## Excerpted data
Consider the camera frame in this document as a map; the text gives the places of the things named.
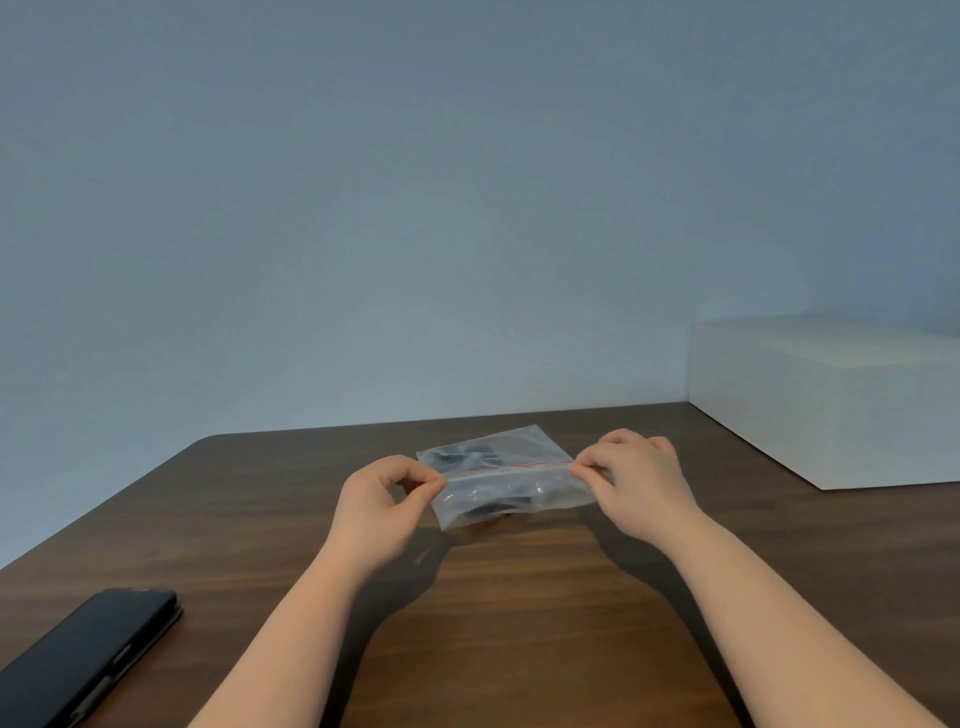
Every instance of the ziplock bag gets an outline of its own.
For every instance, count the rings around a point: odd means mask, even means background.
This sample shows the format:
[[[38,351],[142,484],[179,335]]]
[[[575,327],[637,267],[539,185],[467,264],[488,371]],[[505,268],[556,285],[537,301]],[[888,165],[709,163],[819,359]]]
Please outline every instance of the ziplock bag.
[[[501,513],[574,508],[595,498],[569,473],[573,459],[536,425],[417,453],[446,475],[433,499],[440,528],[469,525]]]

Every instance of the hand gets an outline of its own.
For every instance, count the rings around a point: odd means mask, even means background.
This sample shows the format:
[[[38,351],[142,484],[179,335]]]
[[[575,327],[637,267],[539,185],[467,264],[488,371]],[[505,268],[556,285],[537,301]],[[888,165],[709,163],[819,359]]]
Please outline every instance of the hand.
[[[394,483],[407,494],[400,503],[387,491]],[[442,475],[403,455],[370,463],[344,483],[324,551],[366,580],[400,555],[444,485]]]
[[[581,452],[570,472],[583,480],[601,510],[628,536],[660,546],[684,519],[702,515],[665,437],[629,429],[604,435]],[[613,475],[611,483],[602,471]]]

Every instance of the wood grain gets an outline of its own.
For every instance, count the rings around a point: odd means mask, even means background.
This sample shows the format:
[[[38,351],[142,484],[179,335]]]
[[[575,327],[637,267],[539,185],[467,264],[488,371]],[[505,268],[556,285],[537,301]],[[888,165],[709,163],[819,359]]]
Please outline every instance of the wood grain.
[[[185,725],[347,475],[532,423],[571,453],[620,426],[671,438],[705,510],[960,728],[960,487],[820,492],[685,403],[207,438],[0,570],[0,665],[100,589],[168,586],[183,619],[89,725]],[[431,518],[361,593],[324,725],[749,722],[683,581],[595,506],[458,534]]]

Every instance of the smartphone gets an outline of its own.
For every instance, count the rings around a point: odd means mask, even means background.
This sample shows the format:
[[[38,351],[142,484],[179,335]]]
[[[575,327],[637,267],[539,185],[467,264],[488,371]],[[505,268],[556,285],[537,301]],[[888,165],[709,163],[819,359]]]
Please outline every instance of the smartphone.
[[[0,671],[4,728],[70,728],[182,613],[169,589],[107,589]]]

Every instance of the light blue wall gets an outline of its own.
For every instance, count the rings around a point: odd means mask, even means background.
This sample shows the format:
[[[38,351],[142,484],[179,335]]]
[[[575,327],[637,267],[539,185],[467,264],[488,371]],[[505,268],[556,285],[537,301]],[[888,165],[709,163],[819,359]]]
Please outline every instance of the light blue wall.
[[[4,3],[0,564],[210,433],[682,400],[698,317],[960,332],[956,4],[756,5]]]

## Exercise brief
None of the pictures should be reproduced; all other material above must be set down exactly.

## Answer space
Consider the camera frame in this document as a map; the text gives the places of the things named.
Every instance of the ziplock bag gets an outline of its own.
For every instance, count the rings around a point: odd means mask, even means background.
This sample shows the format:
[[[38,351],[142,484],[179,335]]]
[[[575,327],[637,267],[539,185],[467,264],[488,371]],[[505,268],[556,285],[537,301]],[[888,165],[709,163],[819,359]]]
Please outline every instance of the ziplock bag.
[[[501,513],[574,508],[595,498],[569,473],[573,459],[536,425],[417,453],[446,475],[433,499],[440,528],[469,525]]]

Every instance of the hand gets an outline of its own.
For every instance, count the rings around a point: odd means mask, even means background.
This sample shows the format:
[[[38,351],[142,484],[179,335]]]
[[[575,327],[637,267],[539,185],[467,264],[488,371]],[[505,268],[556,285],[537,301]],[[888,165],[709,163],[819,359]]]
Please outline every instance of the hand.
[[[394,483],[407,494],[400,503],[387,491]],[[442,475],[403,455],[370,463],[344,483],[324,551],[366,580],[400,555],[444,485]]]
[[[581,452],[570,472],[583,480],[601,510],[628,536],[660,546],[684,519],[702,515],[665,437],[629,429],[604,435]],[[613,475],[611,483],[602,471]]]

Every instance of the wood grain gets an outline of its own.
For every instance, count the rings around a point: odd means mask, even means background.
This sample shows the format:
[[[38,351],[142,484],[179,335]]]
[[[575,327],[637,267],[539,185],[467,264],[488,371]],[[505,268],[556,285],[537,301]],[[888,165],[709,163],[819,359]]]
Please outline every instance of the wood grain.
[[[185,725],[347,475],[532,423],[571,453],[620,426],[671,438],[705,510],[960,728],[960,487],[820,492],[685,403],[207,438],[0,570],[0,665],[100,589],[168,586],[183,619],[89,725]],[[431,518],[361,593],[324,725],[749,722],[683,581],[595,506],[458,534]]]

Every instance of the smartphone gets an outline of its own.
For every instance, count the rings around a point: odd means mask, even means background.
This sample shows the format:
[[[38,351],[142,484],[179,335]]]
[[[575,327],[637,267],[539,185],[467,264],[488,371]],[[505,268],[556,285],[537,301]],[[888,165],[709,163],[819,359]]]
Please outline every instance of the smartphone.
[[[0,671],[4,728],[70,728],[182,613],[169,589],[107,589]]]

Every instance of the light blue wall gets an outline of its own.
For every instance, count the rings around a point: odd means mask, even means background.
This sample shows the format:
[[[38,351],[142,484],[179,335]]]
[[[575,327],[637,267],[539,185],[467,264],[488,371]],[[505,268],[556,285],[537,301]],[[888,165],[709,163],[819,359]]]
Please outline every instance of the light blue wall.
[[[4,3],[0,564],[210,433],[682,400],[698,317],[960,332],[956,4],[756,5]]]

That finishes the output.